At a glance.
- CitrixBleed 2 vulnerability is being exploited.
- Cisco fixes two maximum-severity flaws.
- Salt Typhoon breached a Canadian telecom.
- US Justice Department charges British hacker for allegedly causing $25 million in damages.
- Patches issued for vulnerabilities affecting hundreds of printer models.
- Michigan hospital network says data belonging to 740,000 people were stolen by ransomware gang.
CitrixBleed 2 vulnerability is being exploited.
A critical Citrix vulnerability (CVE-2025-5777) that was patched last week is now being exploited in the wild, according to researchers at ReliaQuest. The vulnerability, which has been compared to 2023's CitrixBleed flaw, can allow attackers to bypass authentication measures and hijack user sessions. Users of NetScaler ADC and NetScaler Gateway should apply the patches as soon as possible.
ReliaQuest explains, "Citrix Bleed 2 mirrors the original in its ability to bypass authentication and facilitate session hijacking, but it introduces new risks by targeting session tokens instead of session cookies. Unlike session cookies, which are often tied to short-lived browser sessions, session tokens are typically used in broader authentication frameworks, such as API calls or persistent application sessions. This means that attackers could potentially maintain access longer and operate across multiple systems without detection, even after the user has terminated the browser session."
Cisco fixes two maximum-severity flaws.
Cisco has patched two maximum-severity remote code execution flaws affecting Identity Services Engine (ISE) and ISE Passive Identity Connector (ISE-PIC), Beyond Machines reports. The vulnerabilities (CVE-2025-20281 and CVE-2025-20282) "could allow an unauthenticated, remote attacker to issue commands on the underlying operating system as the root user."
CVE-2025-20281 is due to insufficient validation of user-supplied input, and can be exploited by submitting a crafted API request. CVE-2025-20282 results from "a lack of file validation checks that would prevent uploaded files from being placed in privileged directories on an affected system," and can allow attackers to upload malicious files to vulnerable devices.

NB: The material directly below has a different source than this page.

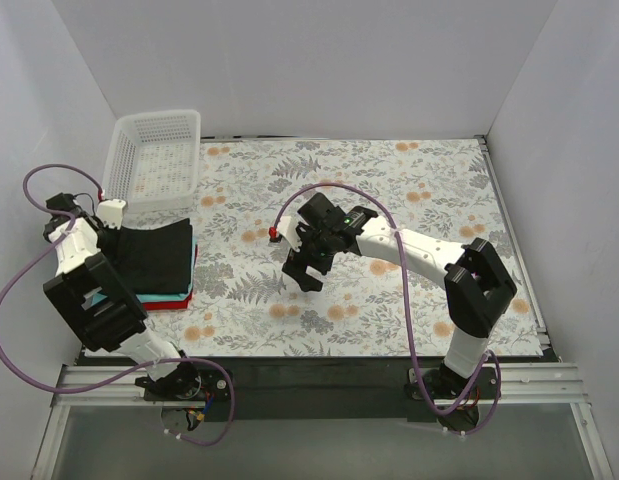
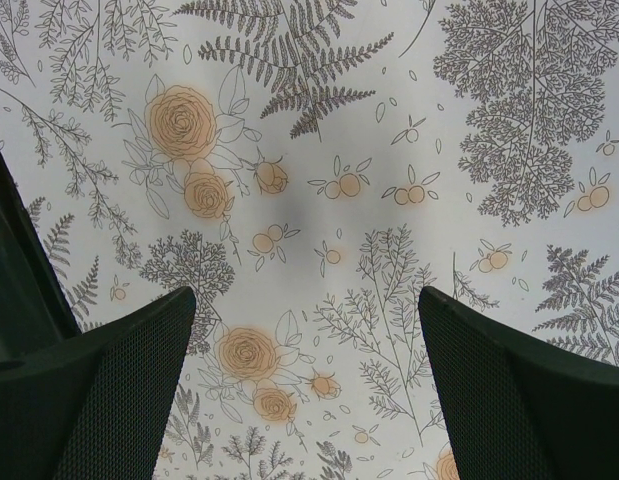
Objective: Fold and stack the t-shirts
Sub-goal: Neatly place the folded tshirt to the corner
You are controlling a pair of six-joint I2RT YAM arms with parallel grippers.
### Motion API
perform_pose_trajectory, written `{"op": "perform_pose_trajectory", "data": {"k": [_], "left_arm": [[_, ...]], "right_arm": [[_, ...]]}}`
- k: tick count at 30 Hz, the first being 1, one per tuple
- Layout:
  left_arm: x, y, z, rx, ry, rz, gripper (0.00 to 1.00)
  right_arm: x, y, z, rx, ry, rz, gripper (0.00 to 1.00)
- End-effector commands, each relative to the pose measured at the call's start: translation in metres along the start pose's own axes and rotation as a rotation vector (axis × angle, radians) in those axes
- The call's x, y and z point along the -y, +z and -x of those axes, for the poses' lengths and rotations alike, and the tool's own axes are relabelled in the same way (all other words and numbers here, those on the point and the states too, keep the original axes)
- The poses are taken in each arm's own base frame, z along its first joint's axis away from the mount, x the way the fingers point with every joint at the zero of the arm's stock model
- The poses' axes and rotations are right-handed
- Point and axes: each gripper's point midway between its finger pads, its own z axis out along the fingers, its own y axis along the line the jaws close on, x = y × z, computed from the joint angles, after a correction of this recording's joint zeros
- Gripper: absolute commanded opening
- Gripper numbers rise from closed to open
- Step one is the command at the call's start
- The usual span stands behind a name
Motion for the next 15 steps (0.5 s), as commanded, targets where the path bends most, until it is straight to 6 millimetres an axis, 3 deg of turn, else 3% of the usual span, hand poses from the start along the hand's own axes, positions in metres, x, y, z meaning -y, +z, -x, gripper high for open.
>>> {"op": "perform_pose_trajectory", "data": {"k": [1,5,9,11,13,15], "left_arm": [[-0.023,-0.003,0.005,0.023,0.031,0.099,0.0],[-0.038,-0.009,0.012,0.031,0.042,0.159,0.3],[-0.059,-0.027,0.033,0.079,0.056,0.229,0.43],[-0.066,-0.049,0.06,0.139,0.055,0.243,0.46],[-0.048,-0.062,0.084,0.184,0.07,0.196,0.47],[-0.035,-0.089,0.118,0.262,0.074,0.203,0.48]], "right_arm": [[0.0,-0.006,0.014,0.031,-0.005,-0.005,0.98],[0.004,-0.01,0.013,0.041,0.015,-0.006,0.98],[0.015,-0.021,0.012,0.066,0.062,-0.013,0.98],[0.027,-0.03,0.011,0.085,0.094,-0.025,0.98],[0.034,-0.043,0.014,0.117,0.113,-0.036,0.98],[0.053,-0.062,0.013,0.155,0.151,-0.075,0.98]]}}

Salt Typhoon breached a Canadian telecom.
The Canadian Centre for Cyber Security and the US FBI have released a bulletin warning that the Chinese state-sponsored threat actor Salt Typhoon is targeting Canadian telecoms, breaching at least one entity earlier this year. The bulletin states, "Three network devices registered to a Canadian telecommunications company were compromised by likely Salt Typhoon actors in mid-February 2025. The actors exploited CVE-2023-20198 to retrieve the running configuration files from all three devices and modified at least one of the files to configure a GRE tunnel, enabling traffic collection from the network."
The bulletin adds, "[W]e assess that PRC cyber actors will almost certainly continue to target Canadian organizations as part of this espionage campaign, including telecommunications service providers and their clients, over the next two years."
US Justice Department charges British hacker for allegedly causing $25 million in damages.
The US Justice Department has charged a British national going by the online alias "IntelBroker" with causing an estimated $25 million in damages by stealing and selling data from organizations around the world. The suspect, 25-year-old Kai West, is accused of hacking more than forty entities over the past two years.
West was arrested in France in February 2025, and the US is seeking his extradition. BleepingComputer notes that IntelBroker's stolen data was usually posted for sale on the BreachForums hacking forum, and West allegedly served as an administrator of the forum until this past January. The Record reports that four suspected BreachForums administrators were arrested in France earlier this week, though the French police haven't commented on the matter.
Patches issued for vulnerabilities affecting hundreds of printer models.
Rapid7 discovered eight vulnerabilities affecting over seven hundred printer models, most of which are manufactured by Brother, SecurityWeek reports. The most serious of the flaws (CVE-2024-51978) can allow an unauthenticated attacker to generate the default administrator password for the device if they know the target device's serial number. The threat actor can discover the serial number via another one of the flaws (CVE-2024-51977).
The vulnerabilities affect 689 models from Brother, as well as 46 from Fujifilm Business Innovation, five from Ricoh, six from Konica Minolta, and two from Toshiba. Patches and mitigations are available for the flaws, although Brother says CVE-2024-51978 can only be fully fixed via a new manufacturing process. The flaw can be mitigated by changing the default password.
Michigan hospital network says data belonging to 740,000 people was stolen by ransomware gang.
Michigan hospital network McLaren Health Care says information belonging to more than 740,000 people was stolen during a ransomware attack last August, the Record reports. The affected data included names, Social Security numbers, driver’s license numbers, medical data, and health insurance information. McLaren operates thirteen hospitals and various medical services across Michigan, and the attack disrupted services at the time.
The INC ransomware gang is believed to be responsible for the attack.